To do. Read through the material below and find each line that has the word "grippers"; copy it.

════════════════

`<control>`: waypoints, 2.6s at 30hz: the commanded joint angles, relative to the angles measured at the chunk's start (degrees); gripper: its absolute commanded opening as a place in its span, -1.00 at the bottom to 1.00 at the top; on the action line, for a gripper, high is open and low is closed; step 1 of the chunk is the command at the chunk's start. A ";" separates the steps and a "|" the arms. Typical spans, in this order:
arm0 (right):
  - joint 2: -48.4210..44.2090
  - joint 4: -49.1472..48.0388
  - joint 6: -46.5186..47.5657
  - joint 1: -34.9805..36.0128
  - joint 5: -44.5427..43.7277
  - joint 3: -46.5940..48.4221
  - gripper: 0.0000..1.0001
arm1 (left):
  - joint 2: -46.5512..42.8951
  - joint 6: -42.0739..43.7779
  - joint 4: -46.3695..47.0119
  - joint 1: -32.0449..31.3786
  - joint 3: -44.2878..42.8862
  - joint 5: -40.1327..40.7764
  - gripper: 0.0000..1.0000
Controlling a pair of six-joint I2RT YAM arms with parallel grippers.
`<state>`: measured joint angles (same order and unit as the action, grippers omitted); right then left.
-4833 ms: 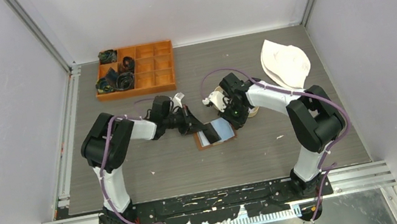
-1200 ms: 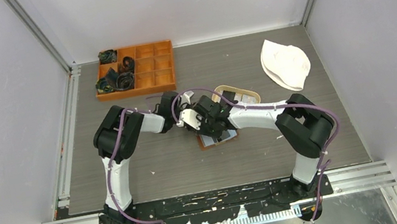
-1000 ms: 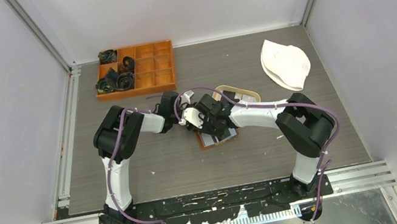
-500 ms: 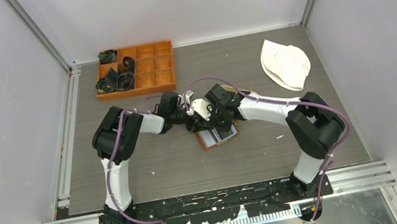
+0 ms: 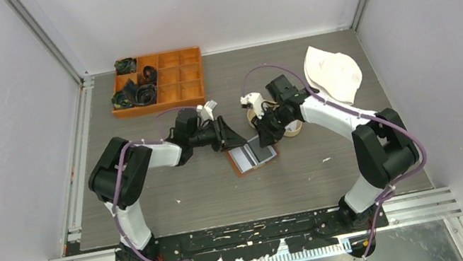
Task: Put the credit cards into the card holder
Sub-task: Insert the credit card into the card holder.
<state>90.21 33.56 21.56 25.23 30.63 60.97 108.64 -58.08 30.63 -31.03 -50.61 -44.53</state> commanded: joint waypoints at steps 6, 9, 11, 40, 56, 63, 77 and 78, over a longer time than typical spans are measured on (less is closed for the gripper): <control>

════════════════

Response to this task.
Controlling a pair of six-joint I2RT YAM arms with parallel grippers.
`<state>`: measured joint angles (same order and unit as the action, grippers omitted); right then left.

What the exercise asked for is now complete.